The plaintiffs also adduced evidence from Mr D, a Certified Practising Valuer, to prove causation of some loss. The defendants objected to Mr D’s evidence on the grounds that there was no relevant field of expertise for the questions put to him.
The court rejected Mr D’s report to the extent that he purported to answer a question about a hypothetical joint venture. It was ruled that portion of the report dealing with the probabilities of what might occur was inadmissible. The court found there is no identified field of training, education, or experience that would permit of the expression of an admissible opinion about what would have been the probable outcome from a range of posited scenarios.  Mr D did not have expertise in foretelling or predicting the likely commercial decisions of a hypothetical joint venture party. 
The defendant’s further contended that Mr D’s conclusions in answering the question of the cashflows the joint venture have been likely to receive from the development were unexplained, contrary to the requirements of Makita v Sprowles (2001) 52 NSWLR 705, the many cases that have applied the Makita principles, and s 79 of the Act.
Harrison J found that Mr D was qualified to express opinions on possible gross realisations and development costs associated with the development.  The modelling of Mr D’s scenarios was clearly based wholly and substantially on his experience, which has been summarised and detailed in his report.  While there were gaps in Mr D’s reasoning, these did not go to admissibility. 
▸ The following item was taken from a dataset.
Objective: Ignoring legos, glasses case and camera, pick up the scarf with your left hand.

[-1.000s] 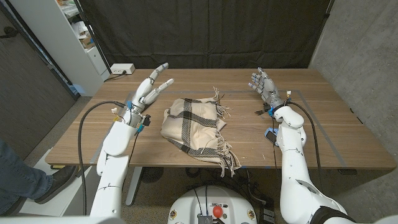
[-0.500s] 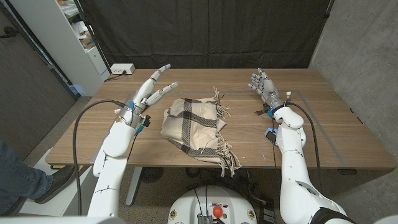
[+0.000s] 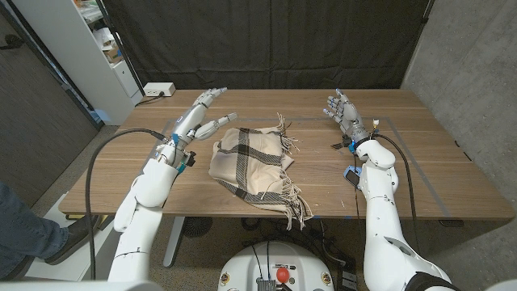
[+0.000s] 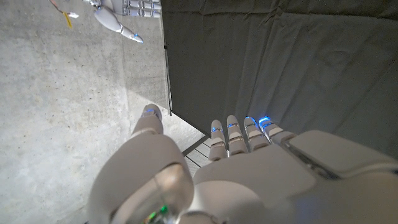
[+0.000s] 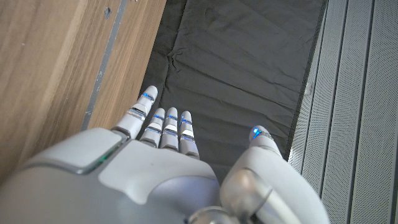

Harrison J ruled that predictions about the future are not illegitimately speculative or hypothetical if they are based on a relevant degree of education, training, and experience, and Mr D’s answers to the second question fell under this category.  The court concluded that Mr D’s opinions about various scenarios were relevant and admissible.
- Opinions that are not evidence of an expert’s field of expertise based on specialised knowledge are not admissible.
- Gaps in reasoning in an expert’s report will not necessarily render it inadmissible if it can be demonstrated that the expert’s opinion is wholly or substantially based on their experience, and that experience is set out in the report.
- Predictions about the future are not illegitimately speculative or hypothetical if they are based on a relevant degree of education, training, and experience.